Auch nach seinem Wechsel in meine Gruppe ist Dierk Feyerabend bis heute ins Training involviert. Ich schreibe die Pläne und er schaut drüber. Auch zu wichtigen Einheiten und bei Wettkämpfen ist Dierk dabei. Das ist ein wertvoller Austausch in einer Qualität, die es selten gibt.

Das weiter individualisierte Training hat bei Oskar ganz besonders gut angeschlagen. Er hat vergleichsweise kurze Trainingsblöcke absolviert. Seine vorbereitete Wettkampfphase im Dezember hat er nach nur acht Wochen Training bestritten.

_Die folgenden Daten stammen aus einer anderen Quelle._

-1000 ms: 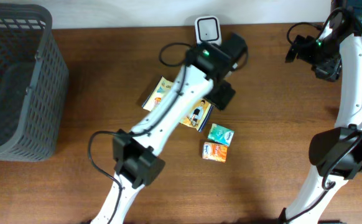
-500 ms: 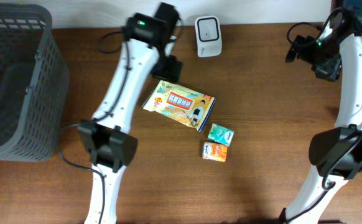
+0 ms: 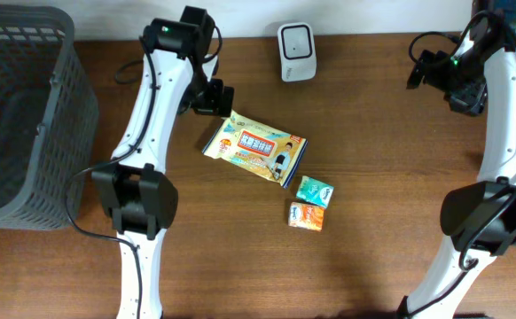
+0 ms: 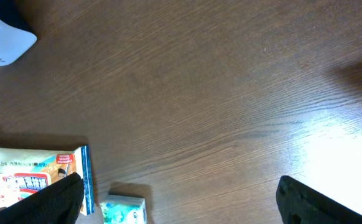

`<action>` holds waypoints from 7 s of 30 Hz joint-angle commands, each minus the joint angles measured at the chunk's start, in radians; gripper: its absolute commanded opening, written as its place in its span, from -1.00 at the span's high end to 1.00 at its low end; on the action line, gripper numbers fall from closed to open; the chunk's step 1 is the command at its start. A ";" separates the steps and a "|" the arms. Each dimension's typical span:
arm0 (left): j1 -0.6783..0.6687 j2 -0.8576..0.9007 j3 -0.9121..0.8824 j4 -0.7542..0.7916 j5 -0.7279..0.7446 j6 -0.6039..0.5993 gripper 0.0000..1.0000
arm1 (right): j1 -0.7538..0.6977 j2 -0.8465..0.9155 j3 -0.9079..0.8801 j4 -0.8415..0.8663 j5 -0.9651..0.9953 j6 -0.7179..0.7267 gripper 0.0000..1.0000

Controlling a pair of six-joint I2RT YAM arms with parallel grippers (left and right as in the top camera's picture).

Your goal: Scan the item barcode

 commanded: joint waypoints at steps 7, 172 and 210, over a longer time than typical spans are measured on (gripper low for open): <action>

Das ist zu diesem Zeitpunkt für Mittelstreckler zumindest bei uns eher ungewöhnlich, die im Dezember sonst wenn überhaupt Wettkämpfe aus dem Training machen. Was dieses Modell angeht, tausche ich mich mit dem Trainerteam in Frankfurt aus. Ausgereizt ist das Training bei Oskar noch nicht.